Temporal Dropout Risk in Learning Analytics: A Harmonized Survival Benchmark Across Dynamic and Early-Window Representations
Summary: arXiv:2604.08870v1 Announce Type: cross
Abstract
Student dropout remains a significant concern in the field of Learning Analytics. However, comparative studies often evaluate predictive models using heterogeneous protocols, which tend to prioritize discrimination over critical factors such as temporal interpretability and calibration. In response to this challenge, the present study introduces a survival-oriented benchmark aimed at modeling temporal dropout risk by utilizing the Open University Learning Analytics Dataset (OULAD).
Methodology
This study compares two harmonized arms: a dynamic weekly arm, which employs models in person-period representation, and a continuous-time arm that features an expanded roster of modeling families. These families include:
- Tree-based survival models
- Parametric models
- Neural models
Evaluation Protocol
The evaluation protocol consists of four analytical layers that assess:
- Predictive performance
- Ablation
- Explainability
- Calibration
Results are reported separately for each arm, as conducting a single cross-arm ranking is not methodologically warranted.
Key Findings
In the comparable continuous-time arm, the Random Survival Forest model demonstrated superior discrimination and horizon-specific Brier scores. Meanwhile, the dynamic weekly arm saw the Poisson Piecewise-Exponential model narrowly leading in integrated Brier score within a tight cluster of five competing families. It is important to note that the no-refit bootstrap sampling variability indicates these positions should be interpreted as directional signals rather than definitive claims of superiority.

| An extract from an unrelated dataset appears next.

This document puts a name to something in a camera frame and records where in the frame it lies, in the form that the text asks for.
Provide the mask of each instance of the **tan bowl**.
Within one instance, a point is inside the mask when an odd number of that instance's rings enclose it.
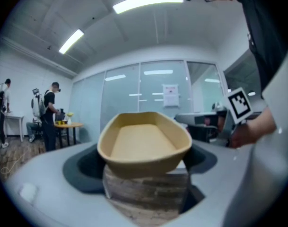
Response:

Ablation and Explainability
Ablation and explainability analyses converged on a significant finding across all model families: the dominant predictive signal was predominantly temporal and behavioral in nature. This result diverges from traditional expectations that emphasize demographic or structural factors as primary predictors of dropout risk.
Calibration Insights
Calibration analyses further supported this temporal-behavioral perspective in the models exhibiting better discrimination. However, an exception was noted with the XGBoost Accelerated Failure Time (AFT) model, which displayed a systematic bias in its predictions.
Conclusion
These findings underscore the importance of establishing a harmonized, multi-dimensional benchmark in Learning Analytics. They also position dropout risk as a temporal-behavioral process, challenging the notion that it is merely a function of static background attributes. This study contributes valuable insights for future research and practical applications in Learning Analytics, aiming to enhance predictive accuracy and ultimately reduce dropout rates in educational settings.